- _Work instructions_: The expected response is the full listing, retyped exactly, without its images.

- _Input data_:

........

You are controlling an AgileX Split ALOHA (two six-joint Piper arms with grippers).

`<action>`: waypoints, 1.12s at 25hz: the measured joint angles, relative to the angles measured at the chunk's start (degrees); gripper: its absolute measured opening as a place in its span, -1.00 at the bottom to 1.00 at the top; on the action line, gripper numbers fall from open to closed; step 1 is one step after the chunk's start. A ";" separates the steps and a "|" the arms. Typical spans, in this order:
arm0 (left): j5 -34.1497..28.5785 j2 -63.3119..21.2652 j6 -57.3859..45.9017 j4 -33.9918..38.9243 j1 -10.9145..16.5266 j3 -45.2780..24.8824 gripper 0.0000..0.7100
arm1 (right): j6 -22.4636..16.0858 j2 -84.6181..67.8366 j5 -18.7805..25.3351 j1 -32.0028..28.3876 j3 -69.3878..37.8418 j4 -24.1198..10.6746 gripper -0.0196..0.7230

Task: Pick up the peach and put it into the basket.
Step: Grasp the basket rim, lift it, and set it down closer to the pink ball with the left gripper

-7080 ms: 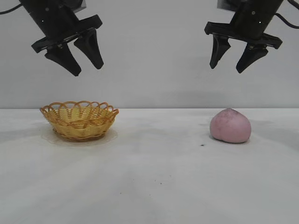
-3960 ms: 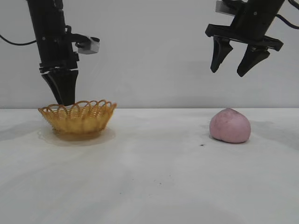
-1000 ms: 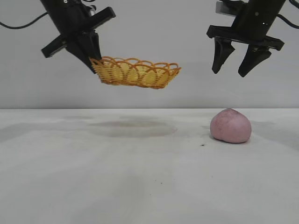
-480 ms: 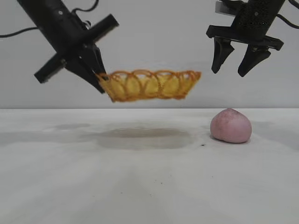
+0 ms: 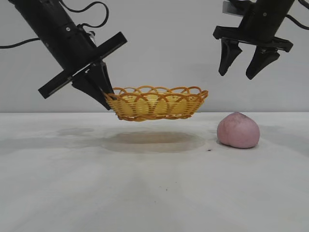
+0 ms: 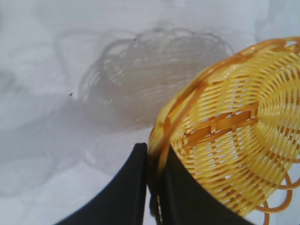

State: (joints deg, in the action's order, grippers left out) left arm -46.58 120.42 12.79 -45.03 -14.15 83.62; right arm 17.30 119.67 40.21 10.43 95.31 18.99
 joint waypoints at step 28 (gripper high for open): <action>-8.74 2.01 0.00 -3.02 -0.12 -0.09 0.38 | 0.00 0.00 0.00 0.00 0.00 0.35 0.27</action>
State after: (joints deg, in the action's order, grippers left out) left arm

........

- _Final answer_:
You are controlling an AgileX Split ALOHA (two six-joint Piper arms with grippers).

`<action>`: waypoints, 1.12s at 25hz: the measured joint angles, relative to the angles measured at the chunk's start (degrees); gripper: its absolute measured opening as a place in its span, -1.00 at the bottom to 1.00 at the top; on the action line, gripper numbers fall from open to closed; step 1 is one step after the chunk's start. A ";" separates the steps and a "|" the arms. Typical spans, in this order:
arm0 (left): j5 -34.1497..28.5785 j2 -63.3119..21.2652 j6 -57.3859..45.9017 j4 -33.9918..38.9243 j1 -10.9145..16.5266 j3 -45.2780..24.8824 gripper 0.0000..0.7100
arm1 (right): j6 -22.4636..16.0858 j2 -84.6181..67.8366 j5 -18.7805..25.3351 j1 -32.0028..28.3876 j3 -69.3878..37.8418 j4 -24.1198..10.6746 gripper -0.0196..0.7230

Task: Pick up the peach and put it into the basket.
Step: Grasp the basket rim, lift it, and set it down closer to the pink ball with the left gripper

-7080 ms: 
-3960 ms: 
-1000 ms: 
-480 ms: 
+0 ms: 
+0 ms: 

State: (joints deg, in the action's order, grippers left out) left arm -46.58 120.42 12.79 -45.03 -14.15 83.62; right arm 17.30 119.67 40.21 10.43 95.31 18.99
 joint waypoints at step 28 (gripper high for open): <action>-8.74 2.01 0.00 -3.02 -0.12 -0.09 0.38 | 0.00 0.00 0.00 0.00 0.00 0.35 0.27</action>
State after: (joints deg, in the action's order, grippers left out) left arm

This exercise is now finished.